In the material below, the lines from the one containing "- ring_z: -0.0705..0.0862" through the one containing "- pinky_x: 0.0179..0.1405" are to be given again exactly, ends included, and no others.

******

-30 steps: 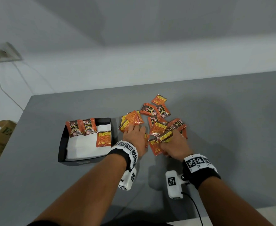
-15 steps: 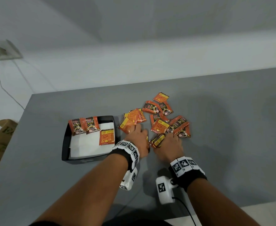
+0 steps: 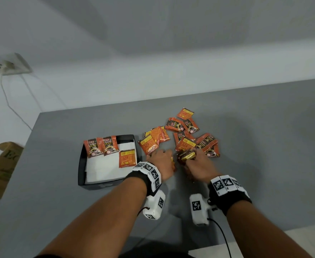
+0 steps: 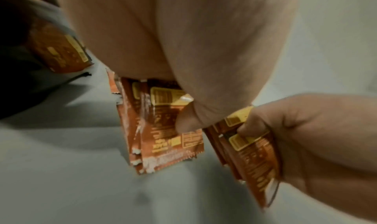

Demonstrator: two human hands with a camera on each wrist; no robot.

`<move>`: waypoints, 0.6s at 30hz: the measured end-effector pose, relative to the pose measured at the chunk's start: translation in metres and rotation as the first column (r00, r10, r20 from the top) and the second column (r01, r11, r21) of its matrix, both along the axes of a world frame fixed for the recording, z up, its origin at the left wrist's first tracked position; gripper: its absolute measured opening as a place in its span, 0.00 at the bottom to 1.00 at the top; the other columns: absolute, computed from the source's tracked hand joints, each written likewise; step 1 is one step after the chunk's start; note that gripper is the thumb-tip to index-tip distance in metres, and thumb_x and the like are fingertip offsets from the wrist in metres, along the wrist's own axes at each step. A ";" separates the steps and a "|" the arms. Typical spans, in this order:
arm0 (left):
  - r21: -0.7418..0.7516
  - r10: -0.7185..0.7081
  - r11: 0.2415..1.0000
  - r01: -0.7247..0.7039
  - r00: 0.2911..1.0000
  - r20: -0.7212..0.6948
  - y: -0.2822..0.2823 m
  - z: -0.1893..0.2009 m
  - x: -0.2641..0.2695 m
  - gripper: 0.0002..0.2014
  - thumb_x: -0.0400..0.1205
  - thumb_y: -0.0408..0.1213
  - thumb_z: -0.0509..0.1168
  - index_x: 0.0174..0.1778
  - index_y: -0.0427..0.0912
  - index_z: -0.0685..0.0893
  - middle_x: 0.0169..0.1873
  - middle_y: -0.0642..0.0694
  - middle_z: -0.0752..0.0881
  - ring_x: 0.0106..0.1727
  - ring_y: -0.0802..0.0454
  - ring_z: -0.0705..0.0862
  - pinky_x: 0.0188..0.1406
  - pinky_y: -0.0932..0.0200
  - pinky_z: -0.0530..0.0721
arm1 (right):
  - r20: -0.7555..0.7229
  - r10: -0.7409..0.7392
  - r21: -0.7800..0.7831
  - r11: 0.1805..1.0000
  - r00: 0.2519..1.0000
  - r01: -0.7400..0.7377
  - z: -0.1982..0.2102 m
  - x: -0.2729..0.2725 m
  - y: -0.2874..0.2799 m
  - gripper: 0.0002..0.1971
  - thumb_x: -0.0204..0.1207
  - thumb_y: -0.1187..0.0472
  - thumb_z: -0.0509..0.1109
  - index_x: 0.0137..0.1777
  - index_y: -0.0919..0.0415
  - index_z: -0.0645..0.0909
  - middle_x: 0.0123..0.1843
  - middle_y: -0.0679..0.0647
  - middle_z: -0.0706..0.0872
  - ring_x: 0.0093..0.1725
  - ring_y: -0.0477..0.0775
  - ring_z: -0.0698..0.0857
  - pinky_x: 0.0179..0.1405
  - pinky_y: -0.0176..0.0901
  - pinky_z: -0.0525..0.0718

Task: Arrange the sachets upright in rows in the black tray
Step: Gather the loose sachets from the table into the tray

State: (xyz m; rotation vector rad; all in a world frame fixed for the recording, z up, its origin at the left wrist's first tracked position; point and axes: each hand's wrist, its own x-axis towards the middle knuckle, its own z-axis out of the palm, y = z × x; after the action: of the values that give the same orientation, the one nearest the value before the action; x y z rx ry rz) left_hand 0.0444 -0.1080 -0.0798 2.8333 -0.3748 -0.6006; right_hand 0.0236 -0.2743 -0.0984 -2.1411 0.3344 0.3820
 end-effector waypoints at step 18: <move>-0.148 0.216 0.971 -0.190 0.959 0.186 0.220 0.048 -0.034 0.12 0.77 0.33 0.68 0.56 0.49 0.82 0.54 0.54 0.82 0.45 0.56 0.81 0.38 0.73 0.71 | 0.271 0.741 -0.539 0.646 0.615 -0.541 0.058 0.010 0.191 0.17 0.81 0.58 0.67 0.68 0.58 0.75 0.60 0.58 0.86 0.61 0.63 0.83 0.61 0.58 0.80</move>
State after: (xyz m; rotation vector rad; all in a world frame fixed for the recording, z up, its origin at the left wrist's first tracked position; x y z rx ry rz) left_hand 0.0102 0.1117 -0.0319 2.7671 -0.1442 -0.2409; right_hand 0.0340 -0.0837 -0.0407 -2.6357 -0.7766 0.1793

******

» **Expected answer**:
  - ring_z: -0.0705..0.0862
  - pinky_x: 0.0188..0.1406
  - pinky_y: -0.0932..0.0200
  - pinky_z: -0.0530..0.0721
arm1 (right):
  - r20: -0.7555..0.7229
  - r10: -0.7409..0.7392
  - r21: -0.7800..0.7831
  - r11: 0.1805..1.0000
  - r00: 0.2519..1.0000
  - r01: -0.7400..0.7377
  - z: -0.1982..0.2102 m
  - x: -0.2729..0.2725 m
  - y: -0.2874..0.2799 m
  - gripper: 0.0002..0.1971
  - thumb_x: -0.0204..0.1207
  - thumb_y: -0.1187..0.0472
  - thumb_z: -0.0509..0.1109
  - index_x: 0.0137..0.1777
  - index_y: -0.0919..0.0415
  - index_z: -0.0645..0.0909
  - middle_x: 0.0123..0.1843
  - middle_y: -0.0679..0.0647
  - middle_z: -0.0706..0.0872
  - ring_x: 0.0093..0.1725
  - ring_y: -0.0477..0.0775
  - ring_z: -0.0698..0.0857
  - pinky_x: 0.0179..0.1405

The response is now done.